Given the increasing utilization of the GPU in general purpose computing, our motivation grows from the belief that there is a need for tools that allow the programmer to address this heterogeneous system as a whole, delegating the work scheduling and efficiency concerns to the compiler/runtime system, providing a friendlier and generalized way to fully harness the available computing power of the underlying computational infrastructure.

#### 1.2 Problem

Programming GPUs, even with the support of high-level programming platforms, is still a more complex task than addressing sequential or even multi-core CPU processors. This complexity increases when there is a need to address both CPUs and GPUs, due to their different execution models. For this reason, it is desirable for these processors to be presented to the programmer as a part of a single computing platform. In our opinion, CPU/GPU heterogeneity should be handled at system level, being it by the language's compiler, a dedicated run-time system or, even, by the operating system. However, to accomplish such grounds, some challenges have to be surpassed.

The CPU and the GPU have different associated execution models due to their different architectures. For them to be presented as a single platform, there is a need to find a suitable model to address both this processors. This problem is only partially addressed by most of the current proposals, as their focus is on the GPU programmability. Some solutions support both GPUs and multi-core CPUs, but these must be used in mutual exclusion, or the device scheduling and work distribution is left to the programmer.

There is, however, a new trend of platforms that aim to address the system's underlying heterogeneity internally, providing the user with a unified programming platform. Some of these solutions simply pick the best performing device to execute a computation, without achieving device cooperation. On the other hand, the solutions that do achieve device cooperation, they either require different implementations of the parallelizable computation for the various devices, or they are too purpose specific and cannot be used in a wider range of applications. We believe that there is still work to be done, targeting implicitly schedule of different computations into the different processors in an efficient way, and without requiring extra work from the programmer to prepare the application to be executed on multiple devices.

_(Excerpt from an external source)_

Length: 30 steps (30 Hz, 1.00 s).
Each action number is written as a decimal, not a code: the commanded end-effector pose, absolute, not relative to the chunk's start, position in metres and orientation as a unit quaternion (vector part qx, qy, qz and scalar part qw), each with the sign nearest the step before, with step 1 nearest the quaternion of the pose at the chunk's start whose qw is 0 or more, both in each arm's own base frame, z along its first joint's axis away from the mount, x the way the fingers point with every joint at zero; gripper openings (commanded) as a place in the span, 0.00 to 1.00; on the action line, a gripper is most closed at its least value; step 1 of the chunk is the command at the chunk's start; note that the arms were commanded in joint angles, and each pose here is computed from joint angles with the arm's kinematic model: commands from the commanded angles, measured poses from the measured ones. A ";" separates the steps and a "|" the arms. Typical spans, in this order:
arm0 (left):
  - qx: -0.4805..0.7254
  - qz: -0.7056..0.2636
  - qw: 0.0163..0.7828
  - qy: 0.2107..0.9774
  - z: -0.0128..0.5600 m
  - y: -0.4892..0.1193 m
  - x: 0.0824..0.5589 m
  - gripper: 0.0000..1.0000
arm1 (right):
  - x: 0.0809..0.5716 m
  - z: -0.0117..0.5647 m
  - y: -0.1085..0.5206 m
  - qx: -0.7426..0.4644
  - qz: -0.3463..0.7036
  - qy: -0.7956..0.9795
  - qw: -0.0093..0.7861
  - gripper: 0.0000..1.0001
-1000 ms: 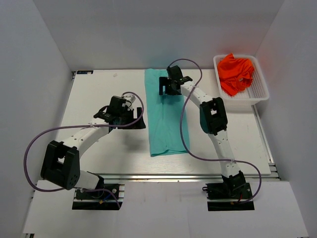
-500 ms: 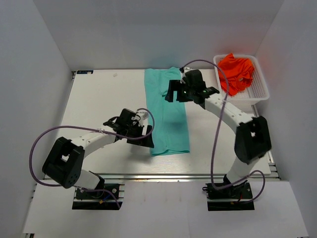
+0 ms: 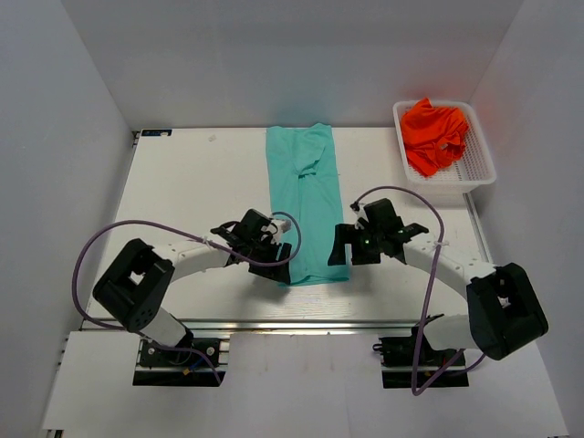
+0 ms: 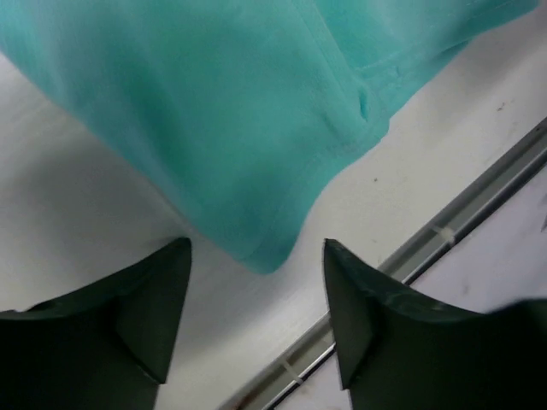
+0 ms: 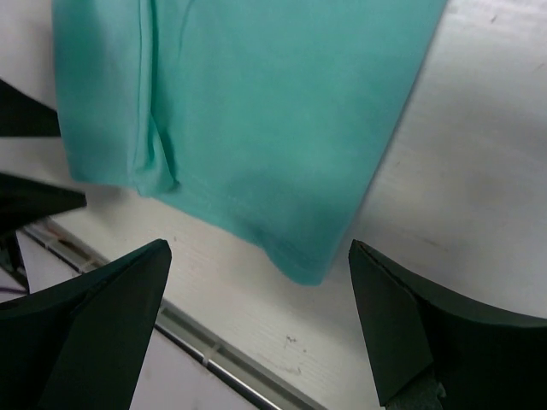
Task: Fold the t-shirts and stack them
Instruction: Grab the bottom of the folded rectangular tshirt with both arms
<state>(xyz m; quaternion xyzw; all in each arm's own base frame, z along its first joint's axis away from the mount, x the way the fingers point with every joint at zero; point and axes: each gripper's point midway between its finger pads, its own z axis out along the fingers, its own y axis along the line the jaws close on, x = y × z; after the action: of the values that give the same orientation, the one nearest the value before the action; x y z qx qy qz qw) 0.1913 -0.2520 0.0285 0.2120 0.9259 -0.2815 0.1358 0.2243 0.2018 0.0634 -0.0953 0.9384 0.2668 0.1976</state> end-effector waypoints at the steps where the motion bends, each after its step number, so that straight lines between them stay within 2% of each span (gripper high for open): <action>1: 0.222 -0.253 0.116 0.934 0.009 -0.247 0.189 0.71 | 0.200 0.061 0.206 -0.113 0.298 0.935 0.157 0.90; 3: 0.226 -0.249 0.107 0.936 0.006 -0.247 0.183 0.61 | 0.190 0.050 0.201 -0.108 0.288 0.943 0.130 0.90; 7: 0.227 -0.237 0.090 0.940 -0.001 -0.242 0.175 0.55 | 0.182 0.031 0.191 -0.098 0.263 0.954 0.104 0.90; 9: 0.231 -0.236 0.085 0.940 -0.003 -0.241 0.170 0.51 | 0.182 0.028 0.191 -0.095 0.261 0.955 0.100 0.83; 10: 0.231 -0.234 0.081 0.941 -0.006 -0.240 0.169 0.46 | 0.182 0.027 0.193 -0.093 0.265 0.955 0.100 0.80; 11: 0.234 -0.232 0.076 0.941 -0.006 -0.240 0.166 0.42 | 0.181 0.026 0.193 -0.090 0.265 0.955 0.096 0.73; 12: 0.234 -0.232 0.076 0.941 -0.006 -0.240 0.166 0.38 | 0.180 0.026 0.193 -0.092 0.268 0.954 0.097 0.59; 13: 0.234 -0.229 0.071 0.942 -0.010 -0.239 0.165 0.34 | 0.182 0.025 0.193 -0.090 0.267 0.954 0.102 0.51; 14: 0.236 -0.242 0.063 0.939 -0.008 -0.243 0.161 0.26 | 0.183 0.023 0.192 -0.087 0.263 0.956 0.101 0.43; 15: 0.236 -0.244 0.057 0.939 -0.009 -0.243 0.158 0.21 | 0.184 0.023 0.191 -0.086 0.260 0.956 0.104 0.36; 16: 0.237 -0.250 0.058 0.937 -0.008 -0.245 0.159 0.17 | 0.186 0.023 0.192 -0.088 0.260 0.955 0.108 0.21; 17: 0.234 -0.254 0.063 0.937 -0.004 -0.247 0.160 0.01 | 0.187 0.023 0.193 -0.089 0.262 0.955 0.109 0.13; 18: 0.234 -0.256 0.067 0.936 -0.002 -0.249 0.163 0.00 | 0.189 0.024 0.194 -0.089 0.263 0.954 0.113 0.00; 27: 0.237 -0.324 0.142 0.905 0.052 -0.282 0.196 0.00 | 0.228 0.059 0.209 -0.110 0.272 0.940 0.175 0.00; 30: 0.226 -0.304 0.165 0.911 0.067 -0.288 0.218 0.00 | 0.245 0.072 0.212 -0.108 0.271 0.936 0.197 0.00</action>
<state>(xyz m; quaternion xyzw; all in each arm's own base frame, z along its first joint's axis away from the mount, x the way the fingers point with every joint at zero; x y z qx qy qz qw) 0.1868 -0.2698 0.0258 0.2258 0.9244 -0.2881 0.1073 0.2129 0.2024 0.0472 -0.0995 0.9480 0.2650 0.1458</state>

In this work, we aim to exploit the abstraction power of the Algorithmic Skeletons to address this challenges. Skeletons, by definition, hide the implementation details of commonly found algorithmic patterns, providing a parameterizable interface to the programmer. Furthermore, since the skeletons encompass all the computation, they can convey, to the runtime system, all the information the latter requires to make the right decisions regarding work-load partitioning and work scheduling.

#### 1.3 Proposal

Our proposal grows from Marrow[6, 7], an Algorithmic Skeleton Framework (ASkF) for the orchestration of complex OpenCL-based GPGPU computations. Among its most notorious features, there are the skeleton nesting and the task-parallel skeletons, features not found in other GPU ASkF. Also, it implements a set of optimizations for performance improvement, including communication and computation overlapping.

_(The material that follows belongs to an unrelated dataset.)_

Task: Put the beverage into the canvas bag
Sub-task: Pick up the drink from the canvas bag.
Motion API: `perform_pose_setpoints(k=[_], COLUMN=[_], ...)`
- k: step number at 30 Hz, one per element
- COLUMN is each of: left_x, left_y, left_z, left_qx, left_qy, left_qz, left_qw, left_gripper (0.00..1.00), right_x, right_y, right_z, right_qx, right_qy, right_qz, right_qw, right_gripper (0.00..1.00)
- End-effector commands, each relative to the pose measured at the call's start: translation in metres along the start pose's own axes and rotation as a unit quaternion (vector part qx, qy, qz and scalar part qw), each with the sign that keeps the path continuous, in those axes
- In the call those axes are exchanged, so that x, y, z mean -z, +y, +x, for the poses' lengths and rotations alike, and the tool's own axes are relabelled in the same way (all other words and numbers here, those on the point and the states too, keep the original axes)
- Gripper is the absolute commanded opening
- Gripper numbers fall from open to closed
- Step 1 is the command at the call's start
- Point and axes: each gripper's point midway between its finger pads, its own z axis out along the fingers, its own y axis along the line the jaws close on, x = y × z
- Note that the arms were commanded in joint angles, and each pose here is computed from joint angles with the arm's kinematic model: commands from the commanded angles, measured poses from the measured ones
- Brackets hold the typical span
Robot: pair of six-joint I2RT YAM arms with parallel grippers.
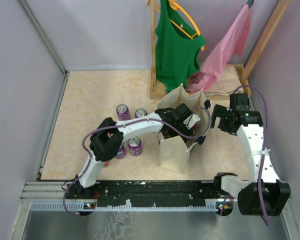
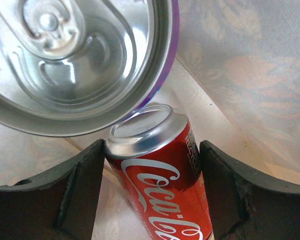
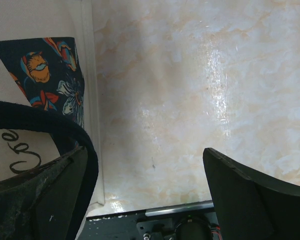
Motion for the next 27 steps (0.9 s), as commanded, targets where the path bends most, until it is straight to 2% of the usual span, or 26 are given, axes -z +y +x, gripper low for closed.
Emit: perform_pose_setpoints(k=[1, 11, 27], left_x=[-0.038, 0.026, 0.087], left_y=[-0.014, -0.005, -0.003], left_z=[0.081, -0.007, -0.068], left_qx=[-0.003, -0.03, -0.045], left_qy=[0.128, 0.012, -0.09], left_qz=[0.011, -0.012, -0.025], left_qw=[0.992, 0.999, 0.995], left_gripper=[0.0, 0.0, 0.0], right_x=[0.013, 0.01, 0.011], right_y=[0.003, 0.005, 0.006], right_z=[-0.018, -0.014, -0.008], right_qx=[-0.003, -0.01, -0.019], right_qy=[-0.038, -0.033, -0.033], right_qz=[-0.01, -0.018, -0.022], right_qw=[0.999, 0.999, 0.999], right_gripper=[0.99, 0.99, 0.99])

The main goal of this thesis is to extend the Marrow framework so that it may take advantage of both the multiple CPU and the multiple GPU devices present in a single node architecture. Our motivation is to fully exploit the computational power available, in an efficient way, while maintaining the current level of abstraction provided by the supported skeletons.

In order to achieve this goal, we have to start by introducing the support for CPU computations in Marrow and subsequently guarantee the cooperation and work-load between CPU and GPU devices without the programmers' intervention. The current version of Marrow already supports multi-GPU devices, being that the division of the work is performed when the skeleton tree is created, restricting the data dimensions to the values defined upon creation. We propose to lift this restriction by creating a more dynamic solution where the system can adapt itself to the dimension of the inputted data and also to the current system's work-load.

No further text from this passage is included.